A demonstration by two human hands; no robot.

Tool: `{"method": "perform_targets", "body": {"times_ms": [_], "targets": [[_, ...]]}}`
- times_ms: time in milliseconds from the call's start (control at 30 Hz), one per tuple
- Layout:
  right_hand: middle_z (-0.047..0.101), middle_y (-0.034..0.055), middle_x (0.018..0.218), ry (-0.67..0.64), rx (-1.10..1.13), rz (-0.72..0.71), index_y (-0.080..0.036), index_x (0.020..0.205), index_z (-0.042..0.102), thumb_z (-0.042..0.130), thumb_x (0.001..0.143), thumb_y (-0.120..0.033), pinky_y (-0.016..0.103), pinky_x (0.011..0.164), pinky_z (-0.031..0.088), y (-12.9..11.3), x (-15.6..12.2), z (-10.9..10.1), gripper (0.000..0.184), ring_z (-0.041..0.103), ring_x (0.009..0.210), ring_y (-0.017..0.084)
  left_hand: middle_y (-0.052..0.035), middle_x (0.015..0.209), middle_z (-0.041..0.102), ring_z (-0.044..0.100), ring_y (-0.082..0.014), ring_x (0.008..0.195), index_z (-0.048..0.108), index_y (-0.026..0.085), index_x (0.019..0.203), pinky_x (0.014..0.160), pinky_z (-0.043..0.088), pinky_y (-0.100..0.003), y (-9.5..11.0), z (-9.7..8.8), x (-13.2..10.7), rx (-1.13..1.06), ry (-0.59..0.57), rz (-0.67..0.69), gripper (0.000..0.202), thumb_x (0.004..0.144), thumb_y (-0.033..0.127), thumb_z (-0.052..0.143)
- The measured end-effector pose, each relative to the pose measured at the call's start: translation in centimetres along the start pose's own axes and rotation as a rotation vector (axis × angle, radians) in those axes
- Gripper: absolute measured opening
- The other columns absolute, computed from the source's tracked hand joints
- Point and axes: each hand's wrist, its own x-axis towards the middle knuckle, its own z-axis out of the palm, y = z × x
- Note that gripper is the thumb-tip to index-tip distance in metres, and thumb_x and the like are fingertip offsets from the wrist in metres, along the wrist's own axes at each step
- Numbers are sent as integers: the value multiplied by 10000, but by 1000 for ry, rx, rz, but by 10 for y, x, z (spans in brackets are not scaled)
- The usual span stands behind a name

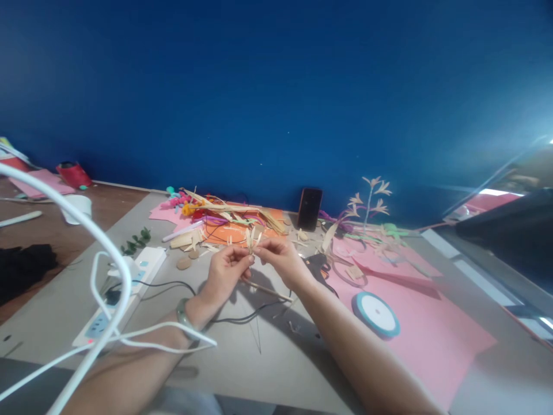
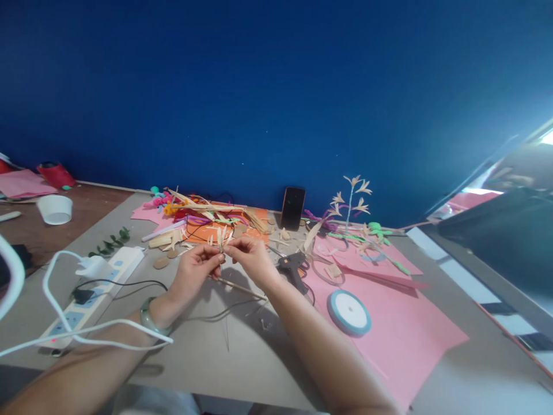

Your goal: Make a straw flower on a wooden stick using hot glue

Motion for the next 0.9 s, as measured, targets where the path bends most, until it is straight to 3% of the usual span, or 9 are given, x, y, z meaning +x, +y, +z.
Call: {"method": "perform_targets", "body": {"times_ms": [267,600,900], "targets": [[515,-48,526,97,-96,25,-173,598,590,678,715,-328,246,556,380,-4,-4,4,213,452,513,93,42,539,605,592,-102,443,620,127,926,441,491,-193,3,3,-2,46,13,40,343,679,326,751],[527,-38,490,114,-90,53,-171,607,629,653,728,-304,241,539,398,-11,-7,9,182,475,499,100,18,583,631,604,-107,457,657,131,905,449,496,-193,-3,1,-3,88,28,66,314,679,330,748],[543,-31,488,114,-90,40,-169,651,667,691,728,-388,244,507,406,-5,-8,12,233,480,468,101,7,608,644,615,-114,480,656,144,898,467,493,-196,-7,-4,-2,191,11,126,245,742,331,682]]}}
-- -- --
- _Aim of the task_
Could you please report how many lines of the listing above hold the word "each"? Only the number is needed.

- _Result of this exercise_
3